• _Problem to work on_: Where a line in the listing contains the string "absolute", copy that line out.

• _Recorded data_:
═══
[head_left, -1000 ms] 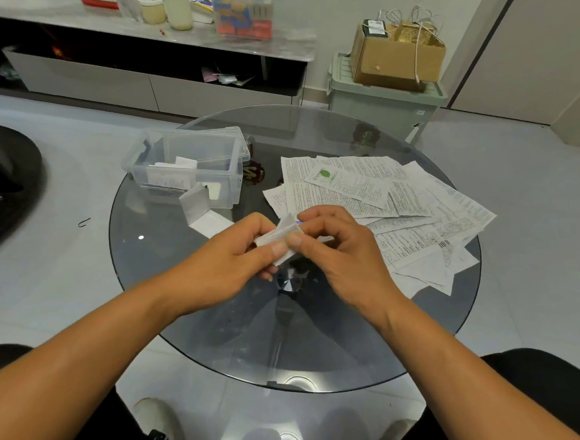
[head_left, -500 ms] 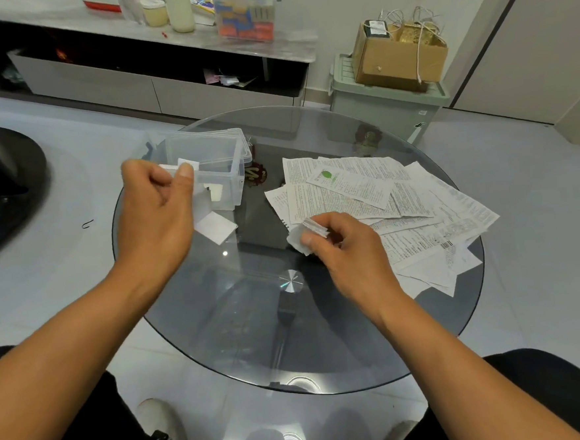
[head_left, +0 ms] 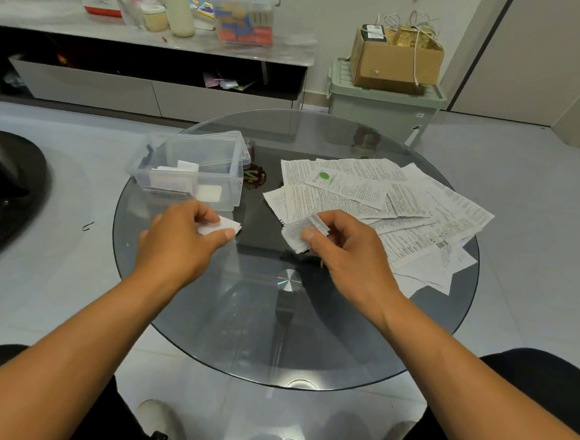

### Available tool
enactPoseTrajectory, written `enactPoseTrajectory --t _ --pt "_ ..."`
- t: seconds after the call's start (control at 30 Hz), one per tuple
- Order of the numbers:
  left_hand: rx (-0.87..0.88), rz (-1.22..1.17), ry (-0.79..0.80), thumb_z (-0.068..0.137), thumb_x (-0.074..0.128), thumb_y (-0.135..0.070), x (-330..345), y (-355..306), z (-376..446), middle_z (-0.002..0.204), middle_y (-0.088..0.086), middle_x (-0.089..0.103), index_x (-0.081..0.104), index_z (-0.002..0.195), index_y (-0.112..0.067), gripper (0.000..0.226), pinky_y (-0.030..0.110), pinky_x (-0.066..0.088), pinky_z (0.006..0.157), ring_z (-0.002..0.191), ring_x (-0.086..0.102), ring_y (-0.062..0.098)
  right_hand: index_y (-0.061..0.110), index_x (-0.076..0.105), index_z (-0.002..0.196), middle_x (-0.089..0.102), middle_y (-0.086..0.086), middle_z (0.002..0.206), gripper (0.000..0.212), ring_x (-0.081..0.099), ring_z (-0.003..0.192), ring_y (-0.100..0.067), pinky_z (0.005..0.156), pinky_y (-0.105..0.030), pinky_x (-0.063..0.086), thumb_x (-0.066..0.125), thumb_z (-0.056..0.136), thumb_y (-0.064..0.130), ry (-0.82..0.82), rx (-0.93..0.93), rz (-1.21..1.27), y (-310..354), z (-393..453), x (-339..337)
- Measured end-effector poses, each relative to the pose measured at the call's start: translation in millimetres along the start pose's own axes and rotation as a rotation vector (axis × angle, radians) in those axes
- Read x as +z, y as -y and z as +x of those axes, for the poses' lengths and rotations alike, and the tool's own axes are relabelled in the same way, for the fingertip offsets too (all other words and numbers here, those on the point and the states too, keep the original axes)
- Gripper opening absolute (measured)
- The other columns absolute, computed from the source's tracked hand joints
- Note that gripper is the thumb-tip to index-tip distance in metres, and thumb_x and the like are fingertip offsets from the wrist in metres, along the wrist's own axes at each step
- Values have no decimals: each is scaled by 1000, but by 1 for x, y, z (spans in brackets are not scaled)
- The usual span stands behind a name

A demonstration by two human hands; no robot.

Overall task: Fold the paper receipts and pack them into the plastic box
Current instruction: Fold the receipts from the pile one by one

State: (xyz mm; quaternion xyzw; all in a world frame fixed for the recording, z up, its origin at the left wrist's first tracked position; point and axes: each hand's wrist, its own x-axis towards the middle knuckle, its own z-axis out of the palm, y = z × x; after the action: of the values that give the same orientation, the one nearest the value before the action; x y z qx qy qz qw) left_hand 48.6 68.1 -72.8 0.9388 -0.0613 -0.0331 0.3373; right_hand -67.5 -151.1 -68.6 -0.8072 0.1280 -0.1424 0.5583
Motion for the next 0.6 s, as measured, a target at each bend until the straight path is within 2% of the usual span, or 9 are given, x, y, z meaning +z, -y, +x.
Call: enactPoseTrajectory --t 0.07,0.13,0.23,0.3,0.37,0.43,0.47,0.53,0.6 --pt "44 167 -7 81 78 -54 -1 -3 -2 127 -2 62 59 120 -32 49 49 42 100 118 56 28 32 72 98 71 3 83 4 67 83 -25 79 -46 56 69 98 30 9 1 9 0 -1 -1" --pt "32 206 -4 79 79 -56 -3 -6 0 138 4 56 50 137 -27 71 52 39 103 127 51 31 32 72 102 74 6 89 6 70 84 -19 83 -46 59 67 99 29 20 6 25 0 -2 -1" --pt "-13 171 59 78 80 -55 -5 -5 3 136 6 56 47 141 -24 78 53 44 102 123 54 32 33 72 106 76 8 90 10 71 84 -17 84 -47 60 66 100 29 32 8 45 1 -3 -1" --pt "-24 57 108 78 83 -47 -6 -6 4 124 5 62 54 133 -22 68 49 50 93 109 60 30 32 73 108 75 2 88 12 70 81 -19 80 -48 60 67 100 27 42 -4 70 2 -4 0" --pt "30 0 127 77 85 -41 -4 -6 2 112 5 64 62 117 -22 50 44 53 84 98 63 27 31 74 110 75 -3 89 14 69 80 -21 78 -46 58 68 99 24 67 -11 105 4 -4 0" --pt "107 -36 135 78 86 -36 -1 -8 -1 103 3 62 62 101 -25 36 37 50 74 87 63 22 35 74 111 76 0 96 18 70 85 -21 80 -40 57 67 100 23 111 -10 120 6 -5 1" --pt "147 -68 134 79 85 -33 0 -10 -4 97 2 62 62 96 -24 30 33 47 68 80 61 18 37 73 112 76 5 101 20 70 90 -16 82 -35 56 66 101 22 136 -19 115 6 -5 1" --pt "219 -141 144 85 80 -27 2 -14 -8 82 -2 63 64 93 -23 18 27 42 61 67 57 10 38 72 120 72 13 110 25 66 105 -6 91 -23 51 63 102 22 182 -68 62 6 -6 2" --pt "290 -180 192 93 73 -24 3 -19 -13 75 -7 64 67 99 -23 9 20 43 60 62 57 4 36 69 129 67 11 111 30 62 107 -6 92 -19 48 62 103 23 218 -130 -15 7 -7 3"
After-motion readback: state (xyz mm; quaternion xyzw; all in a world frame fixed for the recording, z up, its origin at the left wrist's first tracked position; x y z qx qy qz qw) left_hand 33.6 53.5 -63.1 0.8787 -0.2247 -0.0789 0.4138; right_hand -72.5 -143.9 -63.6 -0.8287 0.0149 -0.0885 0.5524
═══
• _Result of this exercise_:
- Gripper opening absolute (measured)
- The other columns absolute, computed from the source's tracked hand joints

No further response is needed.